**Action item**
Every line from the first one in the listing down to the line with "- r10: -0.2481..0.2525" should be restated word for word.

**Input**
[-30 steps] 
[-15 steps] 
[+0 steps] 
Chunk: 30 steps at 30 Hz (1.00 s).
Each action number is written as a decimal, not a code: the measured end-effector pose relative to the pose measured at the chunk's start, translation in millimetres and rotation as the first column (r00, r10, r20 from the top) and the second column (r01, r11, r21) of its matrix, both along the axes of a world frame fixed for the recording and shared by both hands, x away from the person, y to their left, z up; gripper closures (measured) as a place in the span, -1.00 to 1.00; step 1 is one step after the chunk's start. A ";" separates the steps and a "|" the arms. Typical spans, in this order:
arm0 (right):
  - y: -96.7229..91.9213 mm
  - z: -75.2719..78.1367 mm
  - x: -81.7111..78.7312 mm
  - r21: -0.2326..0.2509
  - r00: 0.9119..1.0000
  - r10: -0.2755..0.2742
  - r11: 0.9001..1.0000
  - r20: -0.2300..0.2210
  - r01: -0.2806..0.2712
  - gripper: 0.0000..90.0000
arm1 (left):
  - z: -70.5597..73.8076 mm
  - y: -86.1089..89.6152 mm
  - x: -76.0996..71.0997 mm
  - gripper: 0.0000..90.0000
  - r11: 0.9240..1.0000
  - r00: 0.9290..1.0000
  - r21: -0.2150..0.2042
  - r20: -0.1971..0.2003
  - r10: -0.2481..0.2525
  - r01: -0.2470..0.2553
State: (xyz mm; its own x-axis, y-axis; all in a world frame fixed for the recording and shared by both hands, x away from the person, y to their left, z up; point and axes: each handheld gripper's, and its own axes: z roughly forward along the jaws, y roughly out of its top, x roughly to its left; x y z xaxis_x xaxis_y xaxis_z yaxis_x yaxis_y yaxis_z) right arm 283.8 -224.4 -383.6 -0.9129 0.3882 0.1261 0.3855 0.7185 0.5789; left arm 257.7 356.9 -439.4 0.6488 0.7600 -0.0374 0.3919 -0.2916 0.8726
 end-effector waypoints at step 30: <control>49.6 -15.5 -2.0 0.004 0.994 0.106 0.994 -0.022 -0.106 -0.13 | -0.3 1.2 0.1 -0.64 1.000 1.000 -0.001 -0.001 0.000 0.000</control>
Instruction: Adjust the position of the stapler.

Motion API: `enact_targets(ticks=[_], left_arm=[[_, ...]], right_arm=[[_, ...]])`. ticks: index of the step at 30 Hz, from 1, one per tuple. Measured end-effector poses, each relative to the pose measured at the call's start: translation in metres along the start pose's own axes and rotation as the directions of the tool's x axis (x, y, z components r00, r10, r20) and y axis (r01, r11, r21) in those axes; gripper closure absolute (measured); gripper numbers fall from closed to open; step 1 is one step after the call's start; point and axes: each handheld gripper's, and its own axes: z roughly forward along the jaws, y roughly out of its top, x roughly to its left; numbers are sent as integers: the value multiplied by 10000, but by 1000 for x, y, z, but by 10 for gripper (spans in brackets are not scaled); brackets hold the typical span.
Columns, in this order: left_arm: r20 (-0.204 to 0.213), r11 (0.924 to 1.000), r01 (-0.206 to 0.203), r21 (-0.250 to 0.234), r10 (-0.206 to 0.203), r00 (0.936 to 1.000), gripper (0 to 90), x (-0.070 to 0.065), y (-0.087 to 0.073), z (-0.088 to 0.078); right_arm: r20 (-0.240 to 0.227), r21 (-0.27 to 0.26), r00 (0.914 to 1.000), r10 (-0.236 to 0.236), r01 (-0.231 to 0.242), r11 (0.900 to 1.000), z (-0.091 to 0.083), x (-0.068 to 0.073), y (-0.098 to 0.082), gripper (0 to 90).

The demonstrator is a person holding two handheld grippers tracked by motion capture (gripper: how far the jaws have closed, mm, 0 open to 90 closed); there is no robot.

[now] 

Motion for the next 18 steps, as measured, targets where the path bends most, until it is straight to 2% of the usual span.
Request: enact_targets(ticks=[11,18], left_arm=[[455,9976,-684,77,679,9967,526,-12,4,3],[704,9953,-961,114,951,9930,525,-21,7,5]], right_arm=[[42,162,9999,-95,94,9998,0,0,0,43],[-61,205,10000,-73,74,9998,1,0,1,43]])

**Exercise result**
[-30 steps] 
[-15 steps] 
[+0 steps] 
Chunk: 30 steps at 30 Hz (1.00 s).
Each action number is written as a decimal, not a code: the measured end-effector pose relative to the pose measured at the chunk's start, translation in millimetres and rotation as the first column (r00, r10, r20 from the top) and the second column (r01, r11, r21) of its matrix, both along the axes of a world frame fixed for the recording and shared by both hands, x away from the person, y to their left, z up; gripper closures (measured) as a place in the span, -1.00 to 1.00; step 1 is one step after the chunk's start. A ";" separates the steps and a "|" the arms. Typical spans, in this order:
arm0 (right):
  - y: -96.7229..91.9213 mm
  - z: -75.2719..78.1367 mm
  - x: -81.7111..78.7312 mm
  - r21: -0.2326..0.2509
  - r00: 0.9119..1.0000
  - r10: -0.2755..0.2742
  - r11: 0.9001..1.0000
  - r20: -0.2300..0.2210
  - r01: -0.2806..0.2712
  - gripper: 0.0000..90.0000
arm1 (left):
  - z: -70.5597..73.8076 mm
  - y: -86.1089..89.6152 mm
  - x: -76.0996..71.0997 mm
  - gripper: 0.0000..90.0000
  - r11: 0.9240..1.0000
  - r00: 0.9290..1.0000
  - r21: -0.2150..0.2042
  - r20: -0.1971..0.2003
  - r10: -0.2481..0.2525

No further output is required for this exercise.